## [What you need to do]
Go through the records and count every line that holds "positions". Only the number belongs in the reply.

## [Records for the exercise]
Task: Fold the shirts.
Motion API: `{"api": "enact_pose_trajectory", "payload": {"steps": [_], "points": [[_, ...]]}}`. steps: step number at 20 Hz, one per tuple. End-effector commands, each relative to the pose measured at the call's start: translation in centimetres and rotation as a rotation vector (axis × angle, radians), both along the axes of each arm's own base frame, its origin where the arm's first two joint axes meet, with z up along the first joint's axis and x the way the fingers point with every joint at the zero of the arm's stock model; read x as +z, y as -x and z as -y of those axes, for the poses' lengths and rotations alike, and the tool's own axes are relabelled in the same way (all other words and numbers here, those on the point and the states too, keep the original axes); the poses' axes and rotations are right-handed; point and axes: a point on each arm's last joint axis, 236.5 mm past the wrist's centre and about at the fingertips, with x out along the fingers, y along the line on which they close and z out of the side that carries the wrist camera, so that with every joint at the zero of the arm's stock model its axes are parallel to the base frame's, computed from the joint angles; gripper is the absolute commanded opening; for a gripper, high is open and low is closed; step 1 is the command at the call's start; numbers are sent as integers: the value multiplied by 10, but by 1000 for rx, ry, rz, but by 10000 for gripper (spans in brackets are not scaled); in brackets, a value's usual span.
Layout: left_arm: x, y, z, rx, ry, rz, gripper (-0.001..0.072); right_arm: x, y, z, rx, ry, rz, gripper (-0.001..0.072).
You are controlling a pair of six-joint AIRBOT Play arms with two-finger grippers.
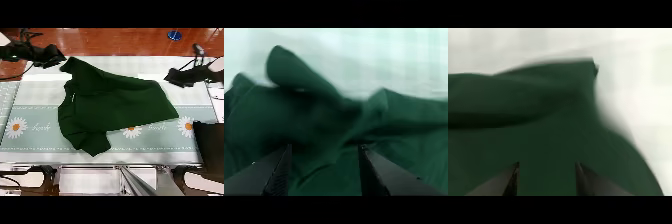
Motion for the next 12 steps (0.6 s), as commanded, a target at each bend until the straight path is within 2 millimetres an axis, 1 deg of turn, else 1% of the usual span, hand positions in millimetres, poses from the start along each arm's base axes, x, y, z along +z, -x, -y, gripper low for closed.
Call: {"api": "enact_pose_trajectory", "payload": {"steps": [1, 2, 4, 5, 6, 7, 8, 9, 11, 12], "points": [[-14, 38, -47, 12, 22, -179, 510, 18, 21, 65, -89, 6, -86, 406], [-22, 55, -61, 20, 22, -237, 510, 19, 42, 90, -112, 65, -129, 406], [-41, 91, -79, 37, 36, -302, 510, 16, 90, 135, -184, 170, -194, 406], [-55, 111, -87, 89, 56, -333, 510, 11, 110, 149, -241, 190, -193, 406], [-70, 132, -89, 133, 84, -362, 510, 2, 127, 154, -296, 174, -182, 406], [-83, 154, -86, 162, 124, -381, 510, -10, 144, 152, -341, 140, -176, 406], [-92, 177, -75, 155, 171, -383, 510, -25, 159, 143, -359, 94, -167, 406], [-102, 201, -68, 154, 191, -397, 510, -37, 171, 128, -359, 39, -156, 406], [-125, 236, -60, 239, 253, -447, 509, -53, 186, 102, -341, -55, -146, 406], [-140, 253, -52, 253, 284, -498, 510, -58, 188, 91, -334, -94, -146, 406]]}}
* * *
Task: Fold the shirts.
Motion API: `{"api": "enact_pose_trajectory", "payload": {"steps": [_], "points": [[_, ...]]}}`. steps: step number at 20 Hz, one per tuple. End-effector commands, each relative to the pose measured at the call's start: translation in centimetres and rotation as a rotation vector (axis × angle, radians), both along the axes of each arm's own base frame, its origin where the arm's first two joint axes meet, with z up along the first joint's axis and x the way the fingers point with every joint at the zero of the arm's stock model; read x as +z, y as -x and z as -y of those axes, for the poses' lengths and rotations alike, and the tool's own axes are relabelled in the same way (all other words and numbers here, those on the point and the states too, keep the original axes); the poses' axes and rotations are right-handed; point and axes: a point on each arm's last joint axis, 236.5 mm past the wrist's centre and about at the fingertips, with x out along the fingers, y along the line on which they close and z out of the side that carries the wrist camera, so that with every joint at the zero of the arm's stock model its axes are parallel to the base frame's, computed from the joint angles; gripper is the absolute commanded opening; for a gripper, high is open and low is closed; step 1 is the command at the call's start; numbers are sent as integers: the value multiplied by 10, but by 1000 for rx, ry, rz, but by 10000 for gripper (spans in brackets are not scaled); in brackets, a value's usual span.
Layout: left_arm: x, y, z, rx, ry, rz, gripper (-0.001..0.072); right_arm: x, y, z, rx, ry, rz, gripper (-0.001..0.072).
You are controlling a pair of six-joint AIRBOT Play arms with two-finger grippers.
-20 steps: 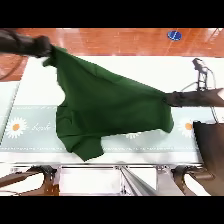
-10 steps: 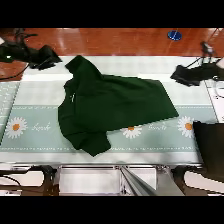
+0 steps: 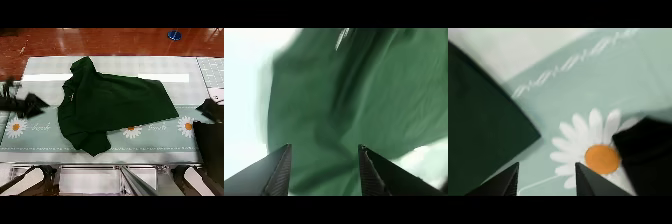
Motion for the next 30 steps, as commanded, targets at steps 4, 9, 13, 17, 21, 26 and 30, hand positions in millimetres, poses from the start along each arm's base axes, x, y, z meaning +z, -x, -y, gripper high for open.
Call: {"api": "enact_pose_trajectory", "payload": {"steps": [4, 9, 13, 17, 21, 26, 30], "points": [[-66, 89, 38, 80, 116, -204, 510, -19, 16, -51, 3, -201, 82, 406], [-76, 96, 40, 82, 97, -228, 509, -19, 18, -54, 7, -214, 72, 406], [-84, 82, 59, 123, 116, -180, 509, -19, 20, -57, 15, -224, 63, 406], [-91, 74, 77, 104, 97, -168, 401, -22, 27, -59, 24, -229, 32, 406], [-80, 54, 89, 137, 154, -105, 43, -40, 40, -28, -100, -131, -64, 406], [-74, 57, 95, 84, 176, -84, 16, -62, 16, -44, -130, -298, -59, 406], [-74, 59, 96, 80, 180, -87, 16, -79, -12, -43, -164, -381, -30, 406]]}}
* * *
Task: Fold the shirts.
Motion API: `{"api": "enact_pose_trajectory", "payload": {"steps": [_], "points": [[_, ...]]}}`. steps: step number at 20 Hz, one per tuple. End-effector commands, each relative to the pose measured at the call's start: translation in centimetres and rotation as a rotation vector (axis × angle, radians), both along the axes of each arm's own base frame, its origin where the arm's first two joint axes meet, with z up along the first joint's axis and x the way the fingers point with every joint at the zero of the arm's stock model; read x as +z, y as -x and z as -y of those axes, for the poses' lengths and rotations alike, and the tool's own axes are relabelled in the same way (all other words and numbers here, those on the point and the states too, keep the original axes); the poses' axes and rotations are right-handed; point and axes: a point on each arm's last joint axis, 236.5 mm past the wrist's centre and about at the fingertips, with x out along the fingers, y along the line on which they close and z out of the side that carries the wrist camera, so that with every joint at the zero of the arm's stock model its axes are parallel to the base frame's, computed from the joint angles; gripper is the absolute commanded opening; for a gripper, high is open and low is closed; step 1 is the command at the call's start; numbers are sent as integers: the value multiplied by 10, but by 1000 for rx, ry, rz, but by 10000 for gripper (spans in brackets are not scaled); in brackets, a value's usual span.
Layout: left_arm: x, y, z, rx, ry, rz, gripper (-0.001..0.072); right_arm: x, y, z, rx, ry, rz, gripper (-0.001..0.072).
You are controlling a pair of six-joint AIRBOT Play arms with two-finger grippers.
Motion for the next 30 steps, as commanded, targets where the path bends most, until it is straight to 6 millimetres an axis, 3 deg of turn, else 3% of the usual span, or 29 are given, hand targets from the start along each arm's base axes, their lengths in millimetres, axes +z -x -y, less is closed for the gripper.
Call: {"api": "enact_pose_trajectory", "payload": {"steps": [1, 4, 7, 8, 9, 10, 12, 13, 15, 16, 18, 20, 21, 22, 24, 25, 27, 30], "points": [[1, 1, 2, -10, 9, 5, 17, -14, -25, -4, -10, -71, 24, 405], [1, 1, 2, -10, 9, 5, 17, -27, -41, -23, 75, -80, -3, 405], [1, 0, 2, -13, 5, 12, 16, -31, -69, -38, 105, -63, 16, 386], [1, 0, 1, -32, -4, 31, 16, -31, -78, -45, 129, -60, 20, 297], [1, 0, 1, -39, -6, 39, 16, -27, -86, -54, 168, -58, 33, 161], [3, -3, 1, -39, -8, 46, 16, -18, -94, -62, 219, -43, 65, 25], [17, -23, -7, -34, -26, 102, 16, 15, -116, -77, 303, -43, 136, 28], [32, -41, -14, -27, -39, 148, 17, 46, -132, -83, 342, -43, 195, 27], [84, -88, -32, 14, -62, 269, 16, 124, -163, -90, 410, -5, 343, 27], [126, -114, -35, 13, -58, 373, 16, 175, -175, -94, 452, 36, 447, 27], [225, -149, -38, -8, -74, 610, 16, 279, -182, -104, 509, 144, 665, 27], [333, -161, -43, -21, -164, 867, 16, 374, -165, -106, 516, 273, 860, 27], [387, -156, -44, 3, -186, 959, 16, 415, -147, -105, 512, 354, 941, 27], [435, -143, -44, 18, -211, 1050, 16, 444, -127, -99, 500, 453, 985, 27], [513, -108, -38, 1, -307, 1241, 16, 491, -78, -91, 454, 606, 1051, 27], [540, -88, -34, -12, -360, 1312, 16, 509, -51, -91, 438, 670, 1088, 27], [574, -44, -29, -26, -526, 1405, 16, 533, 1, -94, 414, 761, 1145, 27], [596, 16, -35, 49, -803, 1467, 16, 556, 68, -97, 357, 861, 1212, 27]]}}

## [Answer box]
2